### Exercise aim
Using the data below, restate exactly every line from the one with "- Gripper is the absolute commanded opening" up to and including the one with "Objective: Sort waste". No picture belongs in it.

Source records
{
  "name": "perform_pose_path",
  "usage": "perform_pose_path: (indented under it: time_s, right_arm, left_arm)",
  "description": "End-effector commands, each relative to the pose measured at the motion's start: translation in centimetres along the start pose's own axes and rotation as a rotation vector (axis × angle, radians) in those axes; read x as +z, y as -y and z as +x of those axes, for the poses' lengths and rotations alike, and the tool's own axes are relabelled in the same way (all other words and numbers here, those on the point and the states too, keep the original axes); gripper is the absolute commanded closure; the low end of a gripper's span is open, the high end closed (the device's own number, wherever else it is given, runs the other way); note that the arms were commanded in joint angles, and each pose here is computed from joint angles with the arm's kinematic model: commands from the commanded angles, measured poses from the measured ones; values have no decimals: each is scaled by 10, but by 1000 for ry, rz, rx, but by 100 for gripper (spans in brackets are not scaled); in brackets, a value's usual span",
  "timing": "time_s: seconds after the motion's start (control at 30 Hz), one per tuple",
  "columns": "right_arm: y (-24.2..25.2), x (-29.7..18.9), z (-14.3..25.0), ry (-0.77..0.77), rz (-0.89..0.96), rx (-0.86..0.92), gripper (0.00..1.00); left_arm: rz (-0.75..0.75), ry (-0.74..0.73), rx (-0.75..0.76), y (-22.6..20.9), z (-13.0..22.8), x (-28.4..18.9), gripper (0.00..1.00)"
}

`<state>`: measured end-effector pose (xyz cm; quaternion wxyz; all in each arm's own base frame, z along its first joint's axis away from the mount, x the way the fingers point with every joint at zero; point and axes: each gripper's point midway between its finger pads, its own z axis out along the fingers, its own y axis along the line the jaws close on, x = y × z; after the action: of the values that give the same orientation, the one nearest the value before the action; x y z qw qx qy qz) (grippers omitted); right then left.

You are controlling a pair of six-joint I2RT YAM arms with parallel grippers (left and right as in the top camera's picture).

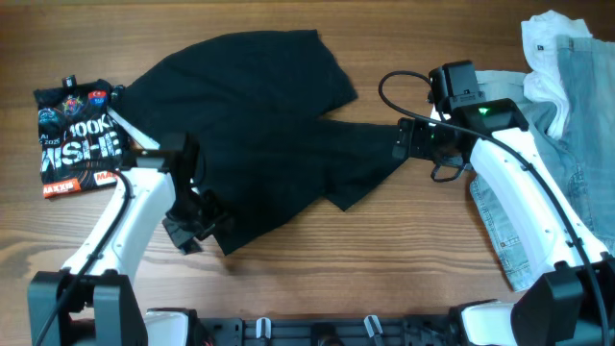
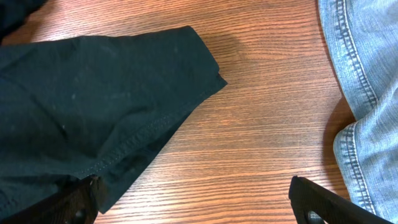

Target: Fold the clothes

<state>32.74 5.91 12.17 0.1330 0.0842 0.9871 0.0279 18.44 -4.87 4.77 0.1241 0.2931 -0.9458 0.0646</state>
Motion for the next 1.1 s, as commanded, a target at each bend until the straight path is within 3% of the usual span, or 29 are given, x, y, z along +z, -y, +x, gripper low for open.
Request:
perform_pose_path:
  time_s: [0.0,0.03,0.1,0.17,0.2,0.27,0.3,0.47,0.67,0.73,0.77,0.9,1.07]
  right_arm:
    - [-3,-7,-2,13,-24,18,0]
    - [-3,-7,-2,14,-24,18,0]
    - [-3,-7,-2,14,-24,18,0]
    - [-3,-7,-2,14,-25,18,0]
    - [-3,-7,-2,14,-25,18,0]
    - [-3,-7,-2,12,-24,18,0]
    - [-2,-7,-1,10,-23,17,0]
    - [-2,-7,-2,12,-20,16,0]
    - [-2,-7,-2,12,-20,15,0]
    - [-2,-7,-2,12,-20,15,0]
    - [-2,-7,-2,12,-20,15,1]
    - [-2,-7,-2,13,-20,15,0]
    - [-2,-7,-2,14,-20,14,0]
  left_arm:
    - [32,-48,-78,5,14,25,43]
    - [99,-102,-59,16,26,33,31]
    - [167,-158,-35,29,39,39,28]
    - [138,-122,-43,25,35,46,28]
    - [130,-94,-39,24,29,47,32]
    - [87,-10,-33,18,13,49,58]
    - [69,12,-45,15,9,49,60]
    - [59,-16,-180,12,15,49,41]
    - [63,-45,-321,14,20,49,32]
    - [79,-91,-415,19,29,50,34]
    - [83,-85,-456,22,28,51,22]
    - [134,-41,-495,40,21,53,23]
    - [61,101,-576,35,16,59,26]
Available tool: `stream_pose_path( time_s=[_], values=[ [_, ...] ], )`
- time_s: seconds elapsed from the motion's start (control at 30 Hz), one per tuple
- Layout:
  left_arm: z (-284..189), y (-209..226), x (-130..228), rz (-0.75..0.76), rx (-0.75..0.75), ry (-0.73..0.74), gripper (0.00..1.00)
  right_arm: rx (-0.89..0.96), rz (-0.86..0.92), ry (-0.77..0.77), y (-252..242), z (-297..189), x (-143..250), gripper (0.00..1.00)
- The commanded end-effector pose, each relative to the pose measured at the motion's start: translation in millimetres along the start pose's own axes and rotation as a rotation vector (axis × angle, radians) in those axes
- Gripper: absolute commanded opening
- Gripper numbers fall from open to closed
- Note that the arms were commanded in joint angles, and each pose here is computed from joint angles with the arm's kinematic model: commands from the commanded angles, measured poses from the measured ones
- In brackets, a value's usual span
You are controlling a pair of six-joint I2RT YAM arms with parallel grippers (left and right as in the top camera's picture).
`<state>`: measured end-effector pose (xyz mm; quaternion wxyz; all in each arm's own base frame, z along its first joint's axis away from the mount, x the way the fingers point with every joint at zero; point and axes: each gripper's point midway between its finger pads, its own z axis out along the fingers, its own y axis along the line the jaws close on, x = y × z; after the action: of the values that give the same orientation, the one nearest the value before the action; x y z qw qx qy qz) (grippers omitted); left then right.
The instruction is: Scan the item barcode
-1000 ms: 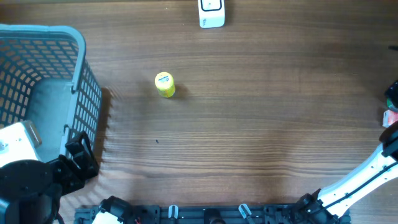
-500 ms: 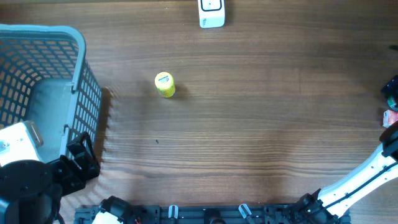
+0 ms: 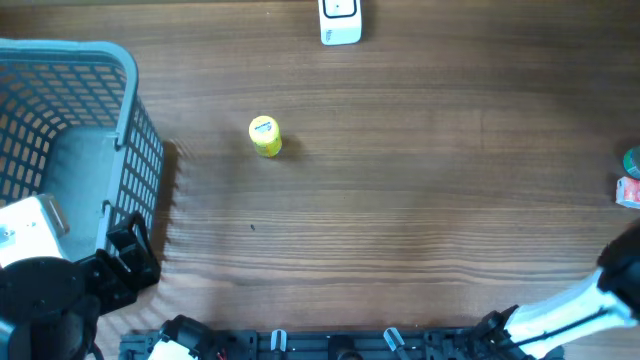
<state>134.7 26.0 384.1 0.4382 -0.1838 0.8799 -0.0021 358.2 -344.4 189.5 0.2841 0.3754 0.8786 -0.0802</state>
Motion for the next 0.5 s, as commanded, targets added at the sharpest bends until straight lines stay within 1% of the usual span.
stream_pose_path(
  time_s=[0.0, 0.03, 0.1, 0.13, 0.17, 0.23, 0.27, 0.3, 0.33, 0.37, 0.4, 0.47],
  values=[
    [-1.6, 9.9, -8.0, -0.002, -0.051, -0.050, 1.00, -0.583, 0.002, -0.043, 101.5, -81.5, -6.1, 1.00],
    [-1.7, 11.1, -8.8, -0.002, -0.058, -0.055, 1.00, -0.648, 0.000, -0.032, 111.9, -92.2, -2.7, 1.00],
    [-1.8, 12.0, -8.4, 0.000, -0.062, -0.054, 1.00, -0.840, -0.024, 0.008, 148.2, -116.1, 7.7, 1.00],
    [-1.8, 12.0, -8.4, 0.000, -0.062, -0.054, 1.00, -0.890, -0.049, 0.030, 165.0, -121.5, 14.4, 1.00],
    [-1.8, 12.1, -8.5, 0.000, -0.062, -0.054, 1.00, -0.897, -0.074, 0.062, 180.3, -121.8, 24.4, 1.00],
    [-1.9, 13.1, -9.3, -0.001, -0.068, -0.059, 1.00, -0.850, -0.170, 0.131, 211.8, -118.0, 52.6, 1.00],
    [-1.9, 13.2, -9.3, -0.001, -0.068, -0.059, 1.00, -0.824, -0.248, 0.162, 230.6, -117.5, 70.6, 1.00],
    [-1.9, 13.0, -9.2, -0.001, -0.068, -0.058, 1.00, -0.794, -0.362, 0.190, 256.0, -117.7, 94.0, 1.00],
    [-1.9, 13.0, -9.2, -0.001, -0.067, -0.058, 1.00, -0.780, -0.435, 0.199, 273.1, -119.2, 108.5, 1.00],
    [-1.9, 13.0, -9.2, -0.001, -0.067, -0.058, 1.00, -0.763, -0.559, 0.201, 300.6, -123.5, 132.0, 1.00],
    [-1.9, 13.0, -9.2, -0.001, -0.067, -0.058, 1.00, -0.777, -0.714, 0.185, 327.9, -132.3, 156.9, 1.00],
    [-1.9, 12.9, -9.1, -0.001, -0.067, -0.058, 1.00, -0.844, -0.957, 0.168, 373.3, -153.0, 207.2, 1.00]
  ],
)
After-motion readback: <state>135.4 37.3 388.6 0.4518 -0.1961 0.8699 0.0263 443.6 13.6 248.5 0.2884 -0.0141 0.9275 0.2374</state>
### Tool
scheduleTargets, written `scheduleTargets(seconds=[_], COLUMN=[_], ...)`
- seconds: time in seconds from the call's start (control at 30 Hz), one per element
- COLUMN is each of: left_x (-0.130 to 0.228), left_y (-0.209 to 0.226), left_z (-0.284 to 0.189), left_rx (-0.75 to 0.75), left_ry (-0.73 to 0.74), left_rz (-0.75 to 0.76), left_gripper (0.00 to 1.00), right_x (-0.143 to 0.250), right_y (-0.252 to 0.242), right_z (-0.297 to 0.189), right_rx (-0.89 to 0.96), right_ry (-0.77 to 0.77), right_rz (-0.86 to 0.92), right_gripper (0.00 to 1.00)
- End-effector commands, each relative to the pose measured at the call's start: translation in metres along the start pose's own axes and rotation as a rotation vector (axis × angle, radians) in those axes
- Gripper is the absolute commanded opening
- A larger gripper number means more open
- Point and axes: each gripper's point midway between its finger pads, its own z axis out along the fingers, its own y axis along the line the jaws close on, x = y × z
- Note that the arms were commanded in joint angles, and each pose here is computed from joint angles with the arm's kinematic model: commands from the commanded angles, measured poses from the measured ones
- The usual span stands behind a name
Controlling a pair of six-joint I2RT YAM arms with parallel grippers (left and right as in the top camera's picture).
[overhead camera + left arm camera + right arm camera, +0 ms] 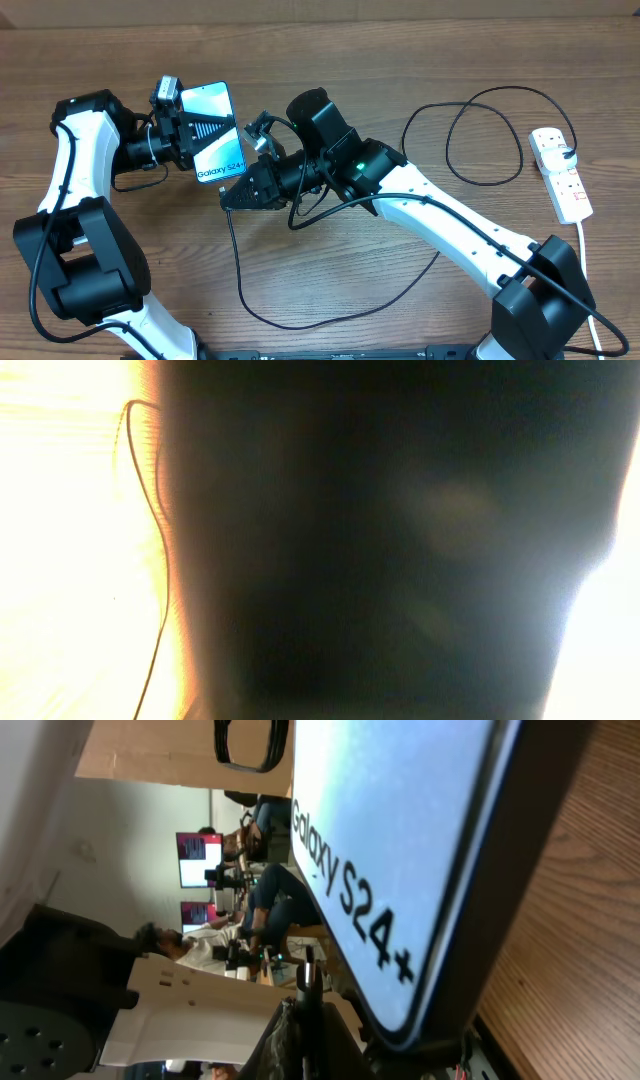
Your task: Plug charger to phone and switch on socket
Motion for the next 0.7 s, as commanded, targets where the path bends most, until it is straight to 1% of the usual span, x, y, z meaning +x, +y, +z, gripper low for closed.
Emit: scheduleTargets(seconds=[0.0, 0.37, 0.67], left_x=[-0.001, 0.000, 0.000], left_y=[-0.014, -0.014, -0.014], left_z=[-0.002, -0.002, -0.002], left_rx=[0.027, 0.028, 0.028], left_ry=[-0.022, -0.022, -0.022], left_rz=[0.042, 0.024, 0.023], left_gripper=[0.04, 0.05, 0.04], right_x=[0.001, -0.012, -0.015], right_y=[0.014, 0.005, 0.004], right_z=[-0.007, -0.011, -0.011], right_rx=[-0.028, 0.023, 0.029], right_ry=[-0.001, -0.067, -0.082], right_rz=[-0.068, -0.065, -0.068], right_gripper=[0.04, 0.04, 0.04])
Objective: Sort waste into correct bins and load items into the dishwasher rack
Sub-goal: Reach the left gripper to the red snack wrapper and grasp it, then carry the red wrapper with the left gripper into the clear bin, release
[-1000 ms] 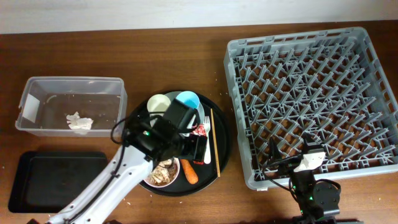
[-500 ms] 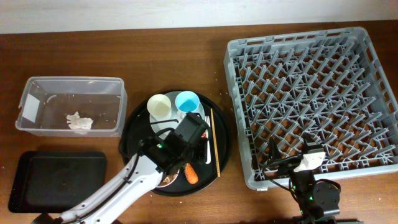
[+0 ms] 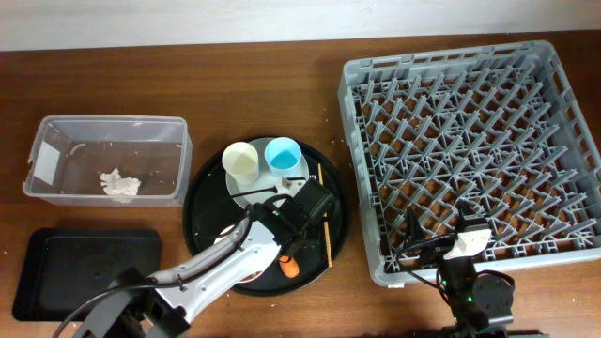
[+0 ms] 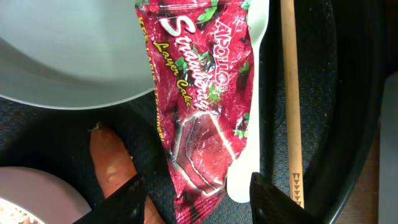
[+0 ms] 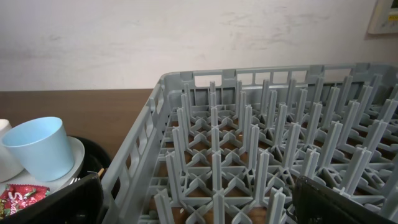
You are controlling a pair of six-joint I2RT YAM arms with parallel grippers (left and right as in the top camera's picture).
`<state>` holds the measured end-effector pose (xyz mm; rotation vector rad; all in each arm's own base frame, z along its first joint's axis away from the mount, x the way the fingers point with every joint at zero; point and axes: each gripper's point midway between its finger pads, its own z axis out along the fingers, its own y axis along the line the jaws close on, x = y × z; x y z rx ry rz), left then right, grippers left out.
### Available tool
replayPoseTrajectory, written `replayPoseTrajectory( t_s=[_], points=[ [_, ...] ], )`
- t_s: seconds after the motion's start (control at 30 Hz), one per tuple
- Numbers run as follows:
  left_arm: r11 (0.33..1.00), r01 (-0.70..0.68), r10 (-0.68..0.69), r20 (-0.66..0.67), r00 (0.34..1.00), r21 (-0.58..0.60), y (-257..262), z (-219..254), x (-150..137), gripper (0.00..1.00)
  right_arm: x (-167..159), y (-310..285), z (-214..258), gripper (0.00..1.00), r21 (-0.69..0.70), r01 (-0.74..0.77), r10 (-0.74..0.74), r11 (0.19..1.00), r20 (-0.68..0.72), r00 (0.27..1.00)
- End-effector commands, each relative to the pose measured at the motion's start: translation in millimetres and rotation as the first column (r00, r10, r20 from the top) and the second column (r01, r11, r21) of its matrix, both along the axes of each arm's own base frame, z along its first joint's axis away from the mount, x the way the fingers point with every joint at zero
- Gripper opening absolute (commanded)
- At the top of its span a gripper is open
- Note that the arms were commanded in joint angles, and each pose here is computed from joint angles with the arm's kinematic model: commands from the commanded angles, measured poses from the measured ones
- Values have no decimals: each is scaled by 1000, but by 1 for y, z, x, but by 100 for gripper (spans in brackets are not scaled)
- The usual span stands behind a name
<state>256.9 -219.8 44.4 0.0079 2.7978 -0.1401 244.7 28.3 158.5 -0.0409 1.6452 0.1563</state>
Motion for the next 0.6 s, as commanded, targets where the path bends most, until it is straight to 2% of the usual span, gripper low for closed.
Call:
replayPoseTrajectory(
  t_s=[0.0,0.57],
  points=[
    [999,-25,24,24,999,37,8,-4,3,52,0,-1,-3,99,0,6,-6,1000,-6,1000],
    [997,-41,37,62,997,68,6,-19,16,52,0,-1,-3,99,0,6,-6,1000,-6,1000]
  ],
)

### Reply
- Gripper is the absolute commanded opening
- A larger gripper number means more open
- Point and axes: each gripper's point midway between its finger pads, its own z axis out along the fingers, its own y axis along the line the jaws close on, x = y × z
- Note that the arms were commanded in joint angles, and each pose here is computed from joint angles with the arm's kinematic model: commands from the commanded angles, measured poses from the measured ones
- The usual span stands behind a name
Controlling a pair of six-joint I2RT YAM arms with parallel grippers (left and right as in the top camera's picture).
[overhead camera + left arm camera + right arm camera, +0 ms] 
Your task: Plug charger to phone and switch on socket
Motion for the next 0.7 s, as commanded, targets where the path bends most, until it is straight to 1% of the usual span, x, y, z meaning +x, +y, +z, gripper low for closed.
Emit: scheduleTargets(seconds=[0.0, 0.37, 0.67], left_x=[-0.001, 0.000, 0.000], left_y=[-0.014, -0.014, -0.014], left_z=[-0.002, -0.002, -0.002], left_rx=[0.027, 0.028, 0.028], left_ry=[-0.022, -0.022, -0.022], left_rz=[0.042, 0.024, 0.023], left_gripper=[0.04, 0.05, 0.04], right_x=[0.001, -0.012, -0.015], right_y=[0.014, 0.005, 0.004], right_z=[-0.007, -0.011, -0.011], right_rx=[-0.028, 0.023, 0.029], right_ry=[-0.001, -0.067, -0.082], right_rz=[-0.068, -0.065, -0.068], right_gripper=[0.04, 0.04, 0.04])
Objective: Sort waste into correct bins and load items into the dishwasher rack

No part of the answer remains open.